Pictures stay out. Extract the lines below from the first one through the line with "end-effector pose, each", both included.

[Dataset excerpts — start]

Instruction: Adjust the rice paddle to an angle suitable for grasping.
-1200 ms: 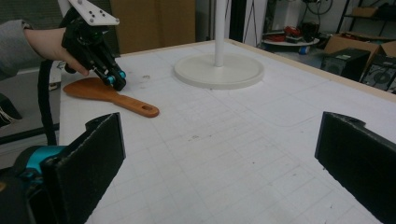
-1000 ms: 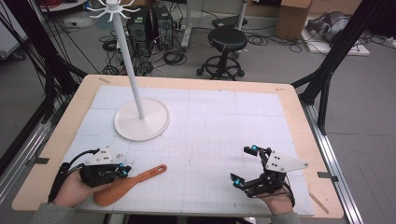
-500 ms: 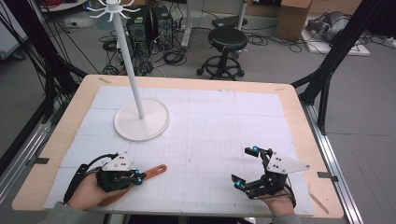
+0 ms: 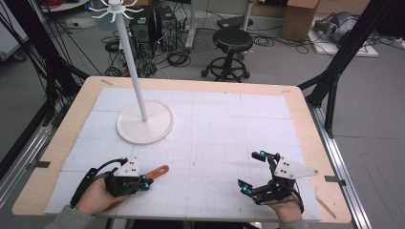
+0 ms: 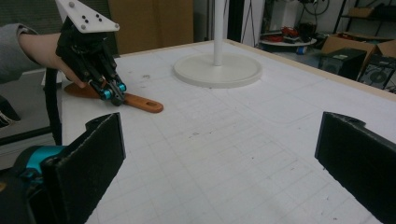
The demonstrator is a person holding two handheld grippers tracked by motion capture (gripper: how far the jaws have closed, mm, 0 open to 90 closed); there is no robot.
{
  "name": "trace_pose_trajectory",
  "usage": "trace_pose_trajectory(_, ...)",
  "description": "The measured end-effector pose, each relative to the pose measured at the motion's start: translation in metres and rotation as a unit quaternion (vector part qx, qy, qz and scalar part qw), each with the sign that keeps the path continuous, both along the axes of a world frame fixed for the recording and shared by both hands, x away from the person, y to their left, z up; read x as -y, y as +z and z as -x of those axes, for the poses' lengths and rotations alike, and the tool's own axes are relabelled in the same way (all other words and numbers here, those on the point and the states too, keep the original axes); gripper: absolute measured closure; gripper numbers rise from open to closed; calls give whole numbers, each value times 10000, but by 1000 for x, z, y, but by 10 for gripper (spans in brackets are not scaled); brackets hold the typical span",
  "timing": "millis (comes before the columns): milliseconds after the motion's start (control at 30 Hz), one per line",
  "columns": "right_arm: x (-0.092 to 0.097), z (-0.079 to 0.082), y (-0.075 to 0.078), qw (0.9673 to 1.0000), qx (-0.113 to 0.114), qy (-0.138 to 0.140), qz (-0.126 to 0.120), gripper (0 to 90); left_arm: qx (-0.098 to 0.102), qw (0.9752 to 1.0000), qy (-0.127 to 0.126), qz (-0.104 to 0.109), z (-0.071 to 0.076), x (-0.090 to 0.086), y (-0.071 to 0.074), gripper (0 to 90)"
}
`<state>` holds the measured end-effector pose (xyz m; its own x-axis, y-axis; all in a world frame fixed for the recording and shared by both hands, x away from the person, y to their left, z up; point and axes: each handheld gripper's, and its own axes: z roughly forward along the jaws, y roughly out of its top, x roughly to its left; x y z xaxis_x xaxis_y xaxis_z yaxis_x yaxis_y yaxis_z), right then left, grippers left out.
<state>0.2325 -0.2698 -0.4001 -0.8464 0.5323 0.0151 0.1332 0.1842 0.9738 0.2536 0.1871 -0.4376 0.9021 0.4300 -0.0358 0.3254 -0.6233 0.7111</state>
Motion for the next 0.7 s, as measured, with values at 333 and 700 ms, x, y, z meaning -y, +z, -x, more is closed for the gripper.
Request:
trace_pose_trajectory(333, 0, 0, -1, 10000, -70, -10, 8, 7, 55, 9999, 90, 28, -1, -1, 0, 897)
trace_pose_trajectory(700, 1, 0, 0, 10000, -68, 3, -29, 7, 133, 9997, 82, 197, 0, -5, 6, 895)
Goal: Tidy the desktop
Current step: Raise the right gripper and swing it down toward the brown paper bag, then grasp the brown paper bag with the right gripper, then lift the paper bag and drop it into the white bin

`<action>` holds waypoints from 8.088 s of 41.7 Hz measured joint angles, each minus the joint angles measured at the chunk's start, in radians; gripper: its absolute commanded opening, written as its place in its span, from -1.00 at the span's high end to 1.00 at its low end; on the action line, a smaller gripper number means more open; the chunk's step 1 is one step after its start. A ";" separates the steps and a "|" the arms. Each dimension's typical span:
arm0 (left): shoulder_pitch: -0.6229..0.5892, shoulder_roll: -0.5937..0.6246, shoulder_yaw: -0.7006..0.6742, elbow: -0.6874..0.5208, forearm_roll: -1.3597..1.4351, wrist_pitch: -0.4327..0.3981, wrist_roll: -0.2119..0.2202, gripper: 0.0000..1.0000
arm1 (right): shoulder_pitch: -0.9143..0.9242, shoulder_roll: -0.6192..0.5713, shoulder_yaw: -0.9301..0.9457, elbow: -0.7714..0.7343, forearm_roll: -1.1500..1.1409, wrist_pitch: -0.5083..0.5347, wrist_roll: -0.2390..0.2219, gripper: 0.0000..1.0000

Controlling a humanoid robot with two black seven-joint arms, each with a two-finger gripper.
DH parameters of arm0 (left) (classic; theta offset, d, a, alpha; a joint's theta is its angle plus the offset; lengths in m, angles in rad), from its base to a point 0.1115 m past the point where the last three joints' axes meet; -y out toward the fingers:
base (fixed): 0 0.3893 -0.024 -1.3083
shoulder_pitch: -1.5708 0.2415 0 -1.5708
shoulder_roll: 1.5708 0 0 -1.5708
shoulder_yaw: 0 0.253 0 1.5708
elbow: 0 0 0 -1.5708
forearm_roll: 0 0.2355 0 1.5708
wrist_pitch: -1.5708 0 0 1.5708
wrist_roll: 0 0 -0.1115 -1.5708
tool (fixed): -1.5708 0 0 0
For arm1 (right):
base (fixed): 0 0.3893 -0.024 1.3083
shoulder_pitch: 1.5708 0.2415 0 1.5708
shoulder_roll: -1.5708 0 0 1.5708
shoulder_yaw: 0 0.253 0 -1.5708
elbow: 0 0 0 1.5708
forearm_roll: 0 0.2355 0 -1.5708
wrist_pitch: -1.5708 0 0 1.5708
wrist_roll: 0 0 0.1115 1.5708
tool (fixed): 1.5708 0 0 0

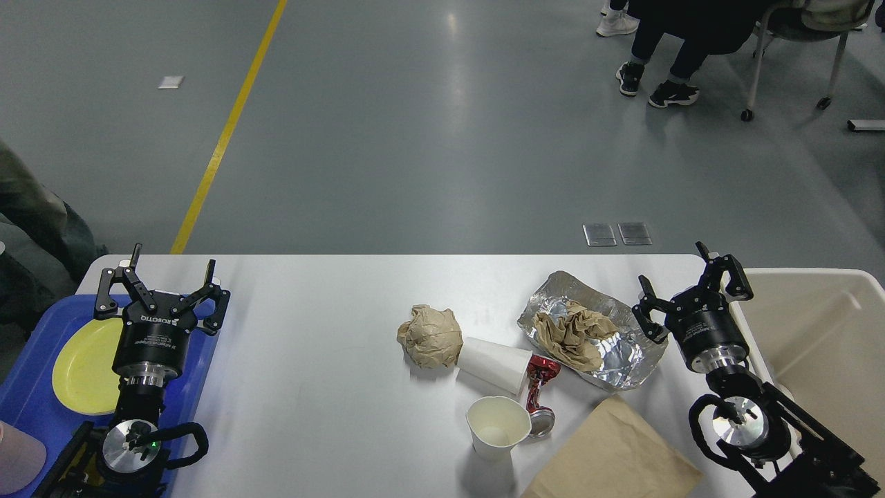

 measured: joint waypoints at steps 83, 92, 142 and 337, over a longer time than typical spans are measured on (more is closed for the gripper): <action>-0.002 0.001 0.000 0.004 0.000 0.000 0.000 -0.92 | 2.232 0.012 -2.420 0.782 0.204 0.494 -0.521 -0.98; -0.002 0.001 -0.001 0.005 0.000 0.000 0.000 -0.92 | 2.208 0.008 -2.446 0.784 0.204 0.490 -0.521 -0.87; -0.002 0.001 0.000 0.005 0.001 0.000 0.000 -0.92 | 1.423 -0.183 -2.413 0.779 0.218 0.060 -0.359 -0.85; -0.001 0.000 0.000 0.004 0.000 0.000 0.000 -0.92 | 0.271 -0.102 -2.065 -0.826 0.330 -0.284 -0.442 1.00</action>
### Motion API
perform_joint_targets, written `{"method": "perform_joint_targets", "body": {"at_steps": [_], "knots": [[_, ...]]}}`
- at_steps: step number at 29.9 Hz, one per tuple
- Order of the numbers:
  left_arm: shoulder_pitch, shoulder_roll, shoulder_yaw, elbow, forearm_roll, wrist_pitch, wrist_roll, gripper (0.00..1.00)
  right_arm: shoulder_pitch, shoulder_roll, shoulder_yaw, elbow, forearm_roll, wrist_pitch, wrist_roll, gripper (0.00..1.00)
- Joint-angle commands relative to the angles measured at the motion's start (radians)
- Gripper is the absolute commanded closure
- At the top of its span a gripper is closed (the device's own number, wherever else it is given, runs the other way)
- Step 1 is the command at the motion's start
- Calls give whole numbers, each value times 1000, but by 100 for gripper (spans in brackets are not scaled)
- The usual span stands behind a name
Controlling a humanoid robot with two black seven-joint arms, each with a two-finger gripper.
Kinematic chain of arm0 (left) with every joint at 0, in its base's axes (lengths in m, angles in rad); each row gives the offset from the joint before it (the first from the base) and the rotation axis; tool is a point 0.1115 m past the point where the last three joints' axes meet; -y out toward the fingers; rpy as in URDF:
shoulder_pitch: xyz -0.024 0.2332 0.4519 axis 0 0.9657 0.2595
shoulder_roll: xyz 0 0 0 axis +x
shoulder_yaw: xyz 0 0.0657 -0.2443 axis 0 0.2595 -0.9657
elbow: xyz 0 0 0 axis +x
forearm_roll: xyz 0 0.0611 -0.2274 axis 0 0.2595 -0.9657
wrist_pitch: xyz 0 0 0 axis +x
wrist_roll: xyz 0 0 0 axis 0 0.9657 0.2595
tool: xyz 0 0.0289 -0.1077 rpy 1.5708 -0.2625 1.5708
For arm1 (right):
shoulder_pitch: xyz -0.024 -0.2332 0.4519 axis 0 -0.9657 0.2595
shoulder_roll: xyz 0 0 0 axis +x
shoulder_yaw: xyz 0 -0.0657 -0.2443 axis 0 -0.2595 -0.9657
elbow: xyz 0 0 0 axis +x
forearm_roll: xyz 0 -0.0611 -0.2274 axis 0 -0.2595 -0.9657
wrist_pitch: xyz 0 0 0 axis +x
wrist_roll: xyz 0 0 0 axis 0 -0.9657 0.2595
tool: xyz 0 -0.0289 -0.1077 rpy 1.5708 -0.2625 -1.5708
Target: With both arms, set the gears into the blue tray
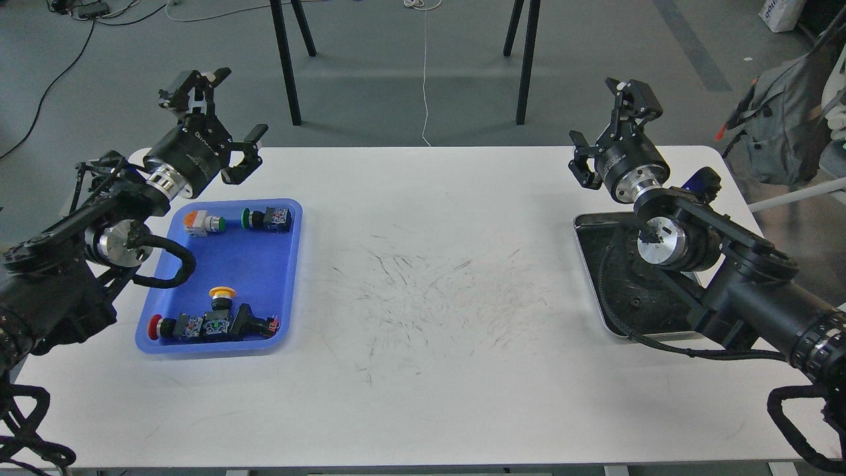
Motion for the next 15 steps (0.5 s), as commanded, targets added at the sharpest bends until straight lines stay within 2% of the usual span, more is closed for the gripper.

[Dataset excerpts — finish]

**Solution to the exercise**
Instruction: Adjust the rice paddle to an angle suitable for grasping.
-1200 ms: 
-1000 ms: 
-500 ms: 
+0 ms: 
+0 ms: 
The demonstrator is a person holding two handheld grippers tracked by motion capture (gripper: how far the jaws have closed, mm, 0 open to 90 closed); there is no robot.
{
  "name": "trace_pose_trajectory",
  "usage": "trace_pose_trajectory(_, ...)",
  "description": "The measured end-effector pose, each relative to the pose measured at the motion's start: translation in metres and rotation as a unit quaternion (vector part qx, qy, qz and scalar part qw), each with the sign that keeps the path continuous, both along the axes of a world frame fixed for the recording and shared by both hands, x away from the person, y to their left, z up; read x as -y, y as +z and z as -x of those axes, for the poses' lengths and rotations alike, and the tool's own axes are relabelled in the same way (all other words and numbers here, those on the point and the states too, keep the original axes); gripper: absolute measured closure; gripper numbers rise from open to closed; calls give whole numbers, each value times 10000, but by 1000 for x, z, y, but by 10 for gripper (spans in brackets are not scaled); brackets hold the typical span",

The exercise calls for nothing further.